> [Description of the task]
Your job is to reproduce all of the data exactly.

·····

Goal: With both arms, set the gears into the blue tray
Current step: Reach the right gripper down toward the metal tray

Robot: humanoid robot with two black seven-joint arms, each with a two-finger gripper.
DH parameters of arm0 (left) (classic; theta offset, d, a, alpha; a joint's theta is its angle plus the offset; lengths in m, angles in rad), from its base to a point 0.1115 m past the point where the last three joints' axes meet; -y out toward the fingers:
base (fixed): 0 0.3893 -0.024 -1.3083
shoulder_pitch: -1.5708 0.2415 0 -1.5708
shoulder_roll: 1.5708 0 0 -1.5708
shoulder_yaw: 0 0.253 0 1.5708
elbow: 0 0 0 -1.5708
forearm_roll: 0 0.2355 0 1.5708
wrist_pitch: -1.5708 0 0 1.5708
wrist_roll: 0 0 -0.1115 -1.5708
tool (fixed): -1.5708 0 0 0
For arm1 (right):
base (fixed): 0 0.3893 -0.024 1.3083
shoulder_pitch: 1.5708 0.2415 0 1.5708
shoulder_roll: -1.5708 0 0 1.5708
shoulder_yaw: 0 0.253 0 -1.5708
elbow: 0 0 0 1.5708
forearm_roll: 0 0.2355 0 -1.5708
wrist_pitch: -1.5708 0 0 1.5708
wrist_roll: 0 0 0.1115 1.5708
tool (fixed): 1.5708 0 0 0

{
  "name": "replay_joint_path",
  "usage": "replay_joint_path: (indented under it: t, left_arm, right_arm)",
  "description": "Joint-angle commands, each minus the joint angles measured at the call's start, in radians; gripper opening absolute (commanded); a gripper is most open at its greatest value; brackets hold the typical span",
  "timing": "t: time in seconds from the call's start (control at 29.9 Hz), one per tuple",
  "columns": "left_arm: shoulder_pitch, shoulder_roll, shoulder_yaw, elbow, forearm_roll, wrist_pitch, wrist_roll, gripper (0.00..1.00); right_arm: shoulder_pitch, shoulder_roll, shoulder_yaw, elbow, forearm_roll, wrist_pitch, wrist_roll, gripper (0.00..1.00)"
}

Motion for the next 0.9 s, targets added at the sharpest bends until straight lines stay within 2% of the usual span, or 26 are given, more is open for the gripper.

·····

> [Task answer]
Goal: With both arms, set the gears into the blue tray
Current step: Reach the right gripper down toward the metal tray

Robot: humanoid robot with two black seven-joint arms, each with a two-finger gripper.
DH parameters of arm0 (left) (classic; theta offset, d, a, alpha; a joint's theta is its angle plus the offset; lengths in m, angles in rad), from its base to a point 0.1115 m past the point where the last three joints' axes meet; -y out toward the fingers:
base (fixed): 0 0.3893 -0.024 -1.3083
shoulder_pitch: -1.5708 0.2415 0 -1.5708
shoulder_roll: 1.5708 0 0 -1.5708
shoulder_yaw: 0 0.253 0 1.5708
elbow: 0 0 0 -1.5708
forearm_roll: 0 0.2355 0 1.5708
wrist_pitch: -1.5708 0 0 1.5708
wrist_roll: 0 0 -0.1115 -1.5708
tool (fixed): -1.5708 0 0 0
For arm1 (right):
base (fixed): 0 0.3893 -0.024 1.3083
shoulder_pitch: 1.5708 0.2415 0 1.5708
shoulder_roll: -1.5708 0 0 1.5708
shoulder_yaw: 0 0.253 0 -1.5708
elbow: 0 0 0 1.5708
forearm_roll: 0 0.2355 0 -1.5708
wrist_pitch: -1.5708 0 0 1.5708
wrist_roll: 0 0 0.1115 1.5708
tool (fixed): 1.5708 0 0 0

{
  "name": "replay_joint_path",
  "usage": "replay_joint_path: (indented under it: t, left_arm, right_arm)",
  "description": "Joint-angle commands, each minus the joint angles measured at the call's start, in radians; gripper opening absolute (commanded); a gripper is most open at its greatest value; brackets hold the typical span",
  "timing": "t: time in seconds from the call's start (control at 29.9 Hz), one per tuple",
  "columns": "left_arm: shoulder_pitch, shoulder_roll, shoulder_yaw, elbow, forearm_roll, wrist_pitch, wrist_roll, gripper (0.00..1.00); right_arm: shoulder_pitch, shoulder_roll, shoulder_yaw, elbow, forearm_roll, wrist_pitch, wrist_roll, gripper (0.00..1.00)"
}

Motion for the next 0.9 s, targets added at the sharpest bends until straight lines stay within 2% of the usual span, or 26 are given, more is open for the gripper.

The response is now complete.